ONE-STOP BLOOD TEST!
Detects 50 rare diseases at once
AREVOLUTIONARY blood test identified more than 50 hardto-diagnose neurological and neuromuscular genetic diseases faster and more accurately than existing methods, researchers claim. “This will be a gamechanger,” declares clinical neurologist Dr. Kishore Kumar.
“We can now test for all the disorders at once with a single DNA test and give a clear genetic diagnosis, helping patients avoid years of unnecessary muscle or nerve biopsies for diseases they don’t have.”
Scientists say the experimental test — developed at the Garvan Institute of Medical Research in Sydney, Australia, with input from an international team — correctly diagnosed patients with a range of genetic conditions. These include Huntington’s disease, fragile X syndrome, hereditary cerebellar ataxias, myotonic dystrophies, myoclonic epilepsies and motor neuron diseases, such as spinal muscular atrophy and ALS — also known as Lou Gehrig’s disease.

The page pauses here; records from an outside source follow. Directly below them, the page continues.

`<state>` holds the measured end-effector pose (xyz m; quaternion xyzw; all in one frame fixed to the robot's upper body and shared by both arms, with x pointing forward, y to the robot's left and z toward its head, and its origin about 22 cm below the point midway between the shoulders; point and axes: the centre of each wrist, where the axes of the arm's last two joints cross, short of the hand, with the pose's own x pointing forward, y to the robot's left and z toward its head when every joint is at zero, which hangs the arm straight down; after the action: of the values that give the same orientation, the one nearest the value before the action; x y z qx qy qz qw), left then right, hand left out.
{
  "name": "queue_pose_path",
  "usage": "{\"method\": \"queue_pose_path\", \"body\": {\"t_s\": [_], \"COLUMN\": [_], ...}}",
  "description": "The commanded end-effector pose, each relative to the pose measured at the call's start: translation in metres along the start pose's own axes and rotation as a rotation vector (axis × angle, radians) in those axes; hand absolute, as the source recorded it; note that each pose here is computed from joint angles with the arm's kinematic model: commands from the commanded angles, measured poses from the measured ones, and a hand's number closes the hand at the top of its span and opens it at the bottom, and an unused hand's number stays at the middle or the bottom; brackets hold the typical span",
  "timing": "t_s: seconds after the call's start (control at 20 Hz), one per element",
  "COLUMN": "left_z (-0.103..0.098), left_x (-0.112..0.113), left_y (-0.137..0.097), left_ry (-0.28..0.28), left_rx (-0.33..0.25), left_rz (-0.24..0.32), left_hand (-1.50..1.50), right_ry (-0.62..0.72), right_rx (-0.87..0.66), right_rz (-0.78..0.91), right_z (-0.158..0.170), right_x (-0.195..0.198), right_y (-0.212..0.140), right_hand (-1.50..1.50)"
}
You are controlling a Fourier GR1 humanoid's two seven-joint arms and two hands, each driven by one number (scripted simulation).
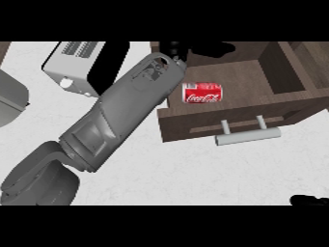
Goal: Pick up the can, place it into the drawer and close the drawer
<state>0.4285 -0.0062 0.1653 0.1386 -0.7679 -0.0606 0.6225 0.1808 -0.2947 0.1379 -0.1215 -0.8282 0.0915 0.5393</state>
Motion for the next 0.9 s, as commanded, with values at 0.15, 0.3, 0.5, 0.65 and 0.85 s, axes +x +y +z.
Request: {"method": "queue_pose_path", "body": {"t_s": [0.15, 0.3, 0.5, 0.65, 0.85], "left_z": [0.001, 0.003, 0.001, 0.003, 0.002], "left_x": [0.010, 0.017, 0.020, 0.035, 0.038], "left_y": [-0.002, -0.005, -0.004, -0.008, -0.009], "left_ry": [0.016, -0.005, -0.024, -0.042, -0.021], "left_rx": [-0.012, 0.015, 0.027, 0.027, 0.011], "left_rz": [0.082, 0.112, 0.125, 0.120, 0.115], "left_hand": [-1.50, -1.50, -1.50, -1.50, -1.50], "right_ry": [-0.078, -0.128, -0.128, -0.145, -0.099], "right_rx": [0.066, 0.070, 0.102, 0.134, 0.173], "right_rz": [0.196, 0.258, 0.404, 0.533, 0.672], "right_z": [-0.002, -0.006, -0.019, -0.030, -0.034], "right_x": [0.013, 0.020, 0.009, 0.006, -0.013], "right_y": [0.005, 0.008, 0.020, 0.038, 0.045], "right_hand": [-1.50, -1.50, -1.50, -1.50, -1.50]}}
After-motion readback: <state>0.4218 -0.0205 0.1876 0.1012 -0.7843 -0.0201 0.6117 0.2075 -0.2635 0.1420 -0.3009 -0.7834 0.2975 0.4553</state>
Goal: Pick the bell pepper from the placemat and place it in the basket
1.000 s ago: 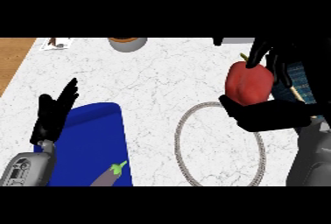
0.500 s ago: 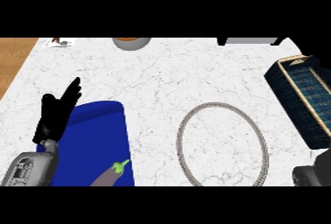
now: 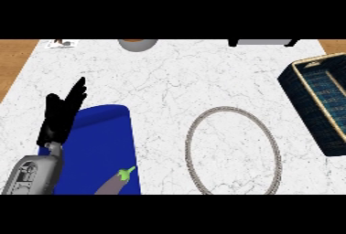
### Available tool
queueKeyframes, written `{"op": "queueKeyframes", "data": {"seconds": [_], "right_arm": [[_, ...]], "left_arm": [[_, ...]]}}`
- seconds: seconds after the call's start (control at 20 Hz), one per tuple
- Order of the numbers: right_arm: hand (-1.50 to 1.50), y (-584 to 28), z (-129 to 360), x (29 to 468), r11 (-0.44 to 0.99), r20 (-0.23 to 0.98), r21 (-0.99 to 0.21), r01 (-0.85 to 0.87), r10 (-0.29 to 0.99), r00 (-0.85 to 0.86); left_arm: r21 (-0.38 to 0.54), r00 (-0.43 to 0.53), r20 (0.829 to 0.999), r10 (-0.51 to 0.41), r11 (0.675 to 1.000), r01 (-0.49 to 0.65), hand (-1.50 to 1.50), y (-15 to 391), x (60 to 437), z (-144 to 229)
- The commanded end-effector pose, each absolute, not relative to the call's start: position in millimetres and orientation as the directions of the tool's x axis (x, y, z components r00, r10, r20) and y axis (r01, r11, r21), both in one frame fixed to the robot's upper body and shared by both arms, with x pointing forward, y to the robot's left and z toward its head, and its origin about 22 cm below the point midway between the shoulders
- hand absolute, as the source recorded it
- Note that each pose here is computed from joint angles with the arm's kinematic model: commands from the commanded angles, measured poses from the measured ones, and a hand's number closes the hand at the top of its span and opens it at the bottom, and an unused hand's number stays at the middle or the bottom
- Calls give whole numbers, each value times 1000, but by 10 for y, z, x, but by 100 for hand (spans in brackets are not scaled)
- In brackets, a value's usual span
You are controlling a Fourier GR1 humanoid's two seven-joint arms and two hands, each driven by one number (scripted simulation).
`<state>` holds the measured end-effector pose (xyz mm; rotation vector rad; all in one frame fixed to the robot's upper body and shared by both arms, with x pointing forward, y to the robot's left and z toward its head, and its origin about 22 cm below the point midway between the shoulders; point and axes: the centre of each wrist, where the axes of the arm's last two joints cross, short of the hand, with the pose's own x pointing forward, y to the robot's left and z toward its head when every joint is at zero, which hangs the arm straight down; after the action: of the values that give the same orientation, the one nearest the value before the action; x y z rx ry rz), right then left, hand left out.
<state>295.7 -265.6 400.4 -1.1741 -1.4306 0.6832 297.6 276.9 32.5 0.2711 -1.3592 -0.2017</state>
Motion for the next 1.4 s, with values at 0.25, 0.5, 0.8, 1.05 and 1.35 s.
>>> {"op": "queueKeyframes", "data": {"seconds": [0.25,0.5,0.8,1.05,1.35], "right_arm": [[150,-3673,3735,3161,196,266,-946,257,924,276],[150,-4088,3598,3300,229,277,-948,222,936,217],[150,-4378,3374,3392,266,295,-949,167,938,183],[150,-4615,2953,3477,245,273,-956,160,943,189],[150,-4666,2650,3605,448,459,-888,107,846,270]], "left_arm": [[287,196,939,-282,958,2,0,2766,2947,235],[296,194,937,-290,955,-3,0,2852,3106,370],[312,210,928,-307,950,10,0,2781,3041,338],[313,204,929,-309,950,16,0,2675,2854,360],[315,202,929,-309,949,2,0,2758,2899,253]]}}
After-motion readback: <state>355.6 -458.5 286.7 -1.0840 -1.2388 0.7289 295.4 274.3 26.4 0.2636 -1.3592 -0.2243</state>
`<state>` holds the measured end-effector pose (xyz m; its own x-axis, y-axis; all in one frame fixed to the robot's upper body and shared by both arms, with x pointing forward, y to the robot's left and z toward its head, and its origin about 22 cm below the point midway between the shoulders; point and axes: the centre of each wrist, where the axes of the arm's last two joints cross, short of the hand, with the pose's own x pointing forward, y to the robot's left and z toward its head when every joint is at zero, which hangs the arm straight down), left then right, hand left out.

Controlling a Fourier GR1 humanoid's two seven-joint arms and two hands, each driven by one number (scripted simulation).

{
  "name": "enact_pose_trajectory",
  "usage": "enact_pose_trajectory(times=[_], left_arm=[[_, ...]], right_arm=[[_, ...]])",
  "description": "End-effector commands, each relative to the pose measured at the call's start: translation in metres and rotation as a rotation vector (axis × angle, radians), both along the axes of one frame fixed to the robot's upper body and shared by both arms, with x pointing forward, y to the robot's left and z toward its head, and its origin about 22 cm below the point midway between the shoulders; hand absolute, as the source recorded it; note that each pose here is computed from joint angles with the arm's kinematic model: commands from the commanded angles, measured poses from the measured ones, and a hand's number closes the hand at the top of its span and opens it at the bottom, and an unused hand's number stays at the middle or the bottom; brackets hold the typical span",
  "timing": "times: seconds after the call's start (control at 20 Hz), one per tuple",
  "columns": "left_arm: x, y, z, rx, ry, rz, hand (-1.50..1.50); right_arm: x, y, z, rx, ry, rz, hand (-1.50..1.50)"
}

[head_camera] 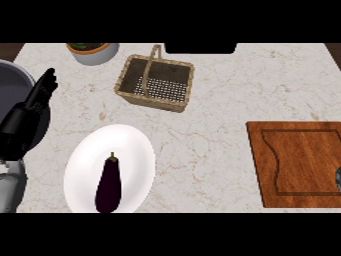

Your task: Pick the can from the cutting board and place it in the basket

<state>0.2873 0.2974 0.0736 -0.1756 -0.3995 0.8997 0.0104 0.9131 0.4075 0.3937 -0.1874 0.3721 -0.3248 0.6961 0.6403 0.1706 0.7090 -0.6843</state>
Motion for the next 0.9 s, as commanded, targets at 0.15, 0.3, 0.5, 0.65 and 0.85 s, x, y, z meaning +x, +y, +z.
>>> enact_pose_trajectory(times=[0.15, 0.3, 0.5, 0.65, 0.85], left_arm=[[0.004, -0.005, -0.015, 0.012, 0.013, -0.008, 0.0], [0.008, -0.019, 0.001, -0.004, -0.01, -0.019, 0.0], [-0.005, 0.005, -0.001, -0.003, -0.013, -0.026, 0.0], [0.0, -0.016, -0.014, -0.004, -0.004, -0.033, 0.0], [0.001, -0.007, 0.0, 0.005, -0.011, -0.036, 0.0]], right_arm=[[-0.018, 0.09, 0.053, -0.045, 0.09, 0.064, 1.5], [-0.01, 0.096, 0.06, -0.027, 0.114, 0.09, 1.5], [0.003, 0.122, 0.043, -0.014, 0.199, 0.059, 1.5], [0.0, 0.138, 0.062, -0.065, 0.254, 0.085, 1.5], [0.006, 0.154, 0.053, -0.119, 0.353, 0.078, 1.5]])
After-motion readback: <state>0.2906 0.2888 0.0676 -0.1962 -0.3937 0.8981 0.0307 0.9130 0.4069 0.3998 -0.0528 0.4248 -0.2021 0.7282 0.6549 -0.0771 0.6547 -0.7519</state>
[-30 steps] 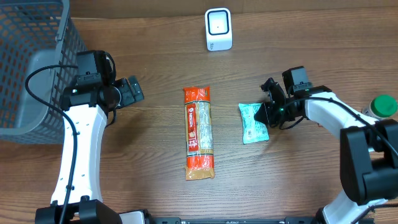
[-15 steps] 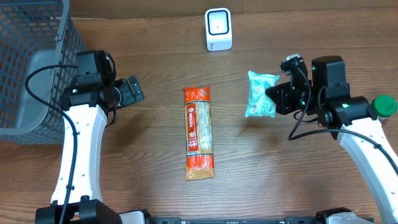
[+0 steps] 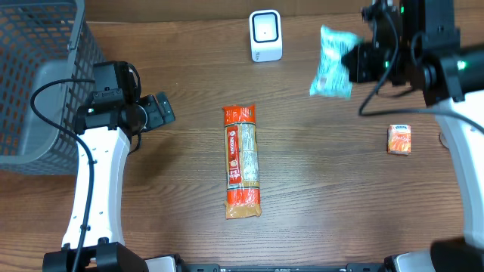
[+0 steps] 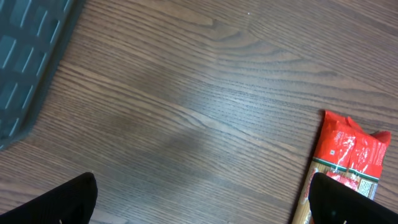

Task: Scan the item barcode
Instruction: 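Lift the tissue pack and carry it up toward the white scanner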

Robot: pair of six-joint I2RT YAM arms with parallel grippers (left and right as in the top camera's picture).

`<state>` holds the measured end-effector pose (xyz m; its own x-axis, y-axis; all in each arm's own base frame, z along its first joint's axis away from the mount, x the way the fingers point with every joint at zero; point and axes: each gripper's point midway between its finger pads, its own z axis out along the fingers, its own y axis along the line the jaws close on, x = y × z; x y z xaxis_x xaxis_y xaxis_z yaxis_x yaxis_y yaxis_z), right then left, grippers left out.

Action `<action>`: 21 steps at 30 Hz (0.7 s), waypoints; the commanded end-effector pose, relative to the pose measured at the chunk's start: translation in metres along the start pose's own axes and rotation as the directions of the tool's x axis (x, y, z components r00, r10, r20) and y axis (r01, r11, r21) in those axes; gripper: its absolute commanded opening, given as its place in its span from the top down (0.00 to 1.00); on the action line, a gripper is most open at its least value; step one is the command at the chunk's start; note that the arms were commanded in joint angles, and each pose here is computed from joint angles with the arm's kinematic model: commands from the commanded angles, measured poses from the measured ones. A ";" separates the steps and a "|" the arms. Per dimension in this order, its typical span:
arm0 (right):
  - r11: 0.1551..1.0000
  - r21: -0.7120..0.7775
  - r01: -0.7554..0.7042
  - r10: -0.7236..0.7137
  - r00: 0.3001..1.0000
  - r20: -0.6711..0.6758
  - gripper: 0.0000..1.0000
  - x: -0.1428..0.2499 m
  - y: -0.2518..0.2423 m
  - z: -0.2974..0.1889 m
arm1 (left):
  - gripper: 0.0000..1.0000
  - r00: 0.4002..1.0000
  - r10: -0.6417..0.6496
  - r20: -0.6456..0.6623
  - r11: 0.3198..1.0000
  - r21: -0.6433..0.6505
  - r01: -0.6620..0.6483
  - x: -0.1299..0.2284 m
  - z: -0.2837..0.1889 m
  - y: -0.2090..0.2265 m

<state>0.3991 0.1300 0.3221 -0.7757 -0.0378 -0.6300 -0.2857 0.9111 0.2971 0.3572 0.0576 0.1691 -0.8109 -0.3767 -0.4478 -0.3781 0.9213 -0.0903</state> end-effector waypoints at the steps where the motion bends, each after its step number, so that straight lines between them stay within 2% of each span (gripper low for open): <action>1: 0.997 0.073 0.037 -0.038 0.999 0.014 0.96 -0.019 -0.002 0.026 | 0.00 1.000 0.013 0.003 1.000 0.006 -0.013 -0.001 -0.001 -0.002; 6: 0.973 0.188 0.132 -0.147 0.987 0.068 0.96 -0.039 0.005 0.071 | 0.00 1.000 0.013 0.003 1.000 0.006 -0.013 -0.001 -0.001 -0.002; 10: 0.915 0.332 0.230 -0.284 0.951 0.123 0.96 -0.060 0.015 0.109 | 0.00 1.000 0.013 0.003 1.000 0.006 -0.013 -0.001 -0.001 -0.002; 15: 0.771 0.535 0.346 -0.476 0.871 0.123 0.96 -0.078 0.024 0.152 | 0.00 1.000 0.013 0.003 1.000 0.006 -0.013 -0.001 -0.001 -0.002; 21: 0.569 0.715 0.406 -0.646 0.759 0.083 0.96 -0.095 0.034 0.190 | 0.00 1.000 0.013 0.003 1.000 0.006 -0.013 -0.001 -0.001 -0.002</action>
<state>0.5601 0.2603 0.2498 -0.3619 -0.4586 -0.8116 -0.1990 0.8886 -0.4133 0.3572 0.0576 0.1689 -0.8113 -0.3767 -0.4471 -0.3782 0.9213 -0.0901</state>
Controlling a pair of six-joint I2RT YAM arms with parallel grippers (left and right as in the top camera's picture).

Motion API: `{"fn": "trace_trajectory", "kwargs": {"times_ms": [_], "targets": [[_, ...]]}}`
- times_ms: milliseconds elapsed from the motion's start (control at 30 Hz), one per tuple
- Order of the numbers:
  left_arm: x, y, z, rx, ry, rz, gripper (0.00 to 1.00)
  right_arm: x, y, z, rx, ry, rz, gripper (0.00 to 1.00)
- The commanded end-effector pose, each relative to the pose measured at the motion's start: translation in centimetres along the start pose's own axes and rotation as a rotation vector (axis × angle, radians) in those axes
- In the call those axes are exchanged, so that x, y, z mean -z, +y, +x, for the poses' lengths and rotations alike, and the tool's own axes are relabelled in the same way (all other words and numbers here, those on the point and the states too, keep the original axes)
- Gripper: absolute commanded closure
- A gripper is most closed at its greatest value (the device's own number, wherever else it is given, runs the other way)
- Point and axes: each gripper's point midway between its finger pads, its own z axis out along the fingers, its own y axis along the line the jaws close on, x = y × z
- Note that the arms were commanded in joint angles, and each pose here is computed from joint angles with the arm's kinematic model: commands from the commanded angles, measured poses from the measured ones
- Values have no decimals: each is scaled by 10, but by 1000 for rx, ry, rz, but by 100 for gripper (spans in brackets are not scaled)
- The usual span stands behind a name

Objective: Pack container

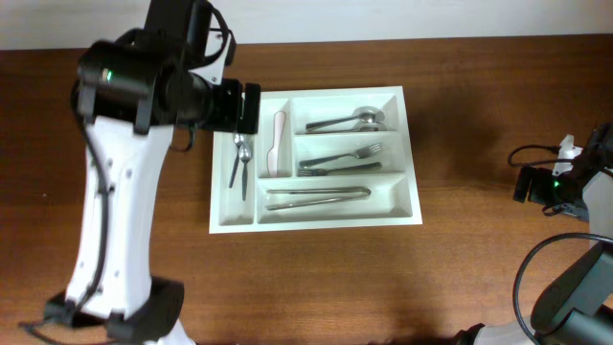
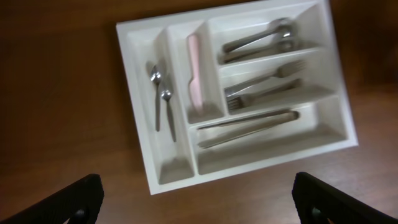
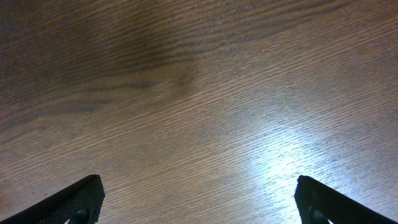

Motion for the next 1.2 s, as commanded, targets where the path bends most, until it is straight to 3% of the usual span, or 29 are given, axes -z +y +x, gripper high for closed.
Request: {"fn": "trace_trajectory", "kwargs": {"times_ms": [0,133,367,600,767,933,1167], "targets": [[53,-11,11,-27,-125,1,1,-2,2,0,4,1,-10,1],[91,-20,32,-48,-206,2,1,-2,2,0,4,1,-10,1],[125,13,112,128,-252,-44,1,-2,2,0,4,1,-10,1],[139,11,175,132,-398,134,1,-2,2,0,4,1,-10,1],[127,22,200,139,-459,134,1,-2,2,0,4,1,-10,1],[100,30,225,135,-363,89,1,-2,2,0,4,1,-10,1],[83,39,214,134,-386,13,1,-2,2,0,4,1,-10,1]]}}
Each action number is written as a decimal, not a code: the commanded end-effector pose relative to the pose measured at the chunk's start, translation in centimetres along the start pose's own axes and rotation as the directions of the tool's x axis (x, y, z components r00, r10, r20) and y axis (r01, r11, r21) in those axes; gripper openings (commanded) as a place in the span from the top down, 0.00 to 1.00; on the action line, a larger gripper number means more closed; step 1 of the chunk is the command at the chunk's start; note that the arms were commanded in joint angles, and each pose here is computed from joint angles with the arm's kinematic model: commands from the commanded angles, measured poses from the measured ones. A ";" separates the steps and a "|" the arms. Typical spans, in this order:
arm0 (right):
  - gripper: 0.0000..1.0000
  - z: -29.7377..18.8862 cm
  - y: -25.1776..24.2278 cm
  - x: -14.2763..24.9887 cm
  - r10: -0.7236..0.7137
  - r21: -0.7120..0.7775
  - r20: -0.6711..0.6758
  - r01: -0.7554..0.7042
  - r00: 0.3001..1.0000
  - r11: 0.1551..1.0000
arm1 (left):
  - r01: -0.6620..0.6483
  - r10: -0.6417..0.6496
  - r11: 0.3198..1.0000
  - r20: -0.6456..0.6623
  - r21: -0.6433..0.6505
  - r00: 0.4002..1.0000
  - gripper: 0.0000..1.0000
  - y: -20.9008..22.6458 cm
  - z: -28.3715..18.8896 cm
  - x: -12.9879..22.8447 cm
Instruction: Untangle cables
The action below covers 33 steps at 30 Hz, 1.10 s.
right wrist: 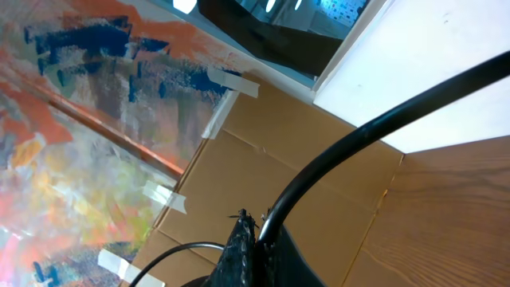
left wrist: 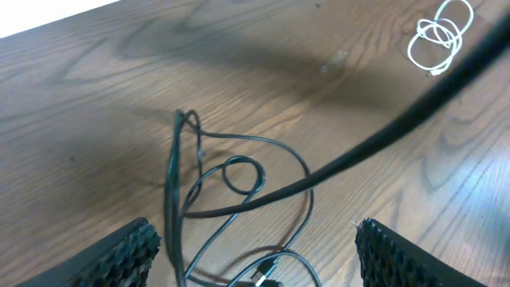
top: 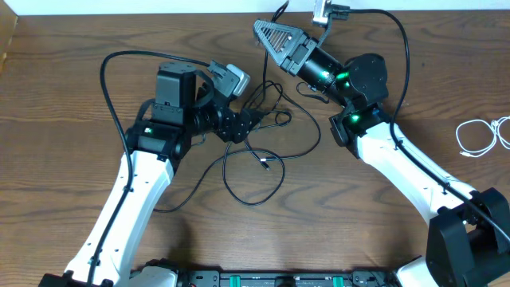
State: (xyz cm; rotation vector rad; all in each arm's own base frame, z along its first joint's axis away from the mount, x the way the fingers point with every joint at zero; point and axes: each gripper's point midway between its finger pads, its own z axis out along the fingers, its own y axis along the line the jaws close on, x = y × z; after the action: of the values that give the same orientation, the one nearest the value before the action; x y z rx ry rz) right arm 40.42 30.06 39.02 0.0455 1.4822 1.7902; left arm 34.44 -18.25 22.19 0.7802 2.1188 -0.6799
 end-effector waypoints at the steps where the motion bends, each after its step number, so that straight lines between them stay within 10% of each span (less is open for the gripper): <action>1: 0.99 0.2 1.8 -0.6 -0.046 -0.033 0.017 0.046 0.999 0.998 | -0.099 0.099 0.994 0.004 0.052 0.995 0.20 -1.8 0.7 -0.4; 8: 0.99 0.1 1.7 -1.0 -0.040 -0.027 0.037 0.041 0.998 0.999 | -0.221 0.218 0.971 0.044 0.092 0.975 0.25 -4.1 2.1 -1.4; 11: 0.99 0.1 1.7 -1.0 -0.033 -0.026 0.039 0.035 0.999 0.999 | -0.236 0.232 0.969 0.060 0.073 0.971 0.92 -3.9 2.4 -1.9; 33: 0.99 0.1 -0.2 -0.5 0.004 0.049 0.017 -0.004 1.000 0.999 | -0.263 0.099 0.857 0.359 0.443 0.928 0.93 -11.0 -1.0 -8.4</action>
State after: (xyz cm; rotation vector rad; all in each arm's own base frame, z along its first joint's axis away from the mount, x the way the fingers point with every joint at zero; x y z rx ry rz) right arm 41.37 30.04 37.44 0.1201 1.5533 1.7594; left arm 31.73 -26.97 30.08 1.0499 1.5904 -1.0333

The illnesses, collectively known as short tandem repeat (STR) expansion disorders, are caused by unusually long, repetitive DNA sequences in patients’ genes.
The life-threatening conditions can be passed on through families and are often associated with muscle and nerve damage.
But Kumar says currently available genetic testing can be hit or miss.
“A doctor must decide which genes to test for based on the person’s symptoms and family history. If that test comes back negative, the patient is left without answers,” he explains.
“The testing can go on for years. We call this the diagnostic odyssey. It can be quite stressful for patients and their families.
“This new test will completely revolutionize how we diagnose these diseases.”
Although STR disorders cannot be cured, a faster diagnosis can help doctors treat complications earlier. The new test scans a patient’s genome using Nanopore sequencing technology, which is cheaper than standard methods.
With Nanopore, the gene sequencing device has been reduced from the size of a typical fridge to the size of a stapler and costs just $1,000 — compared to hundreds of thousands needed for mainstream DNA sequencing technologies.
The team hopes their new tech will be in diagnostic practice around the world in as little as two years!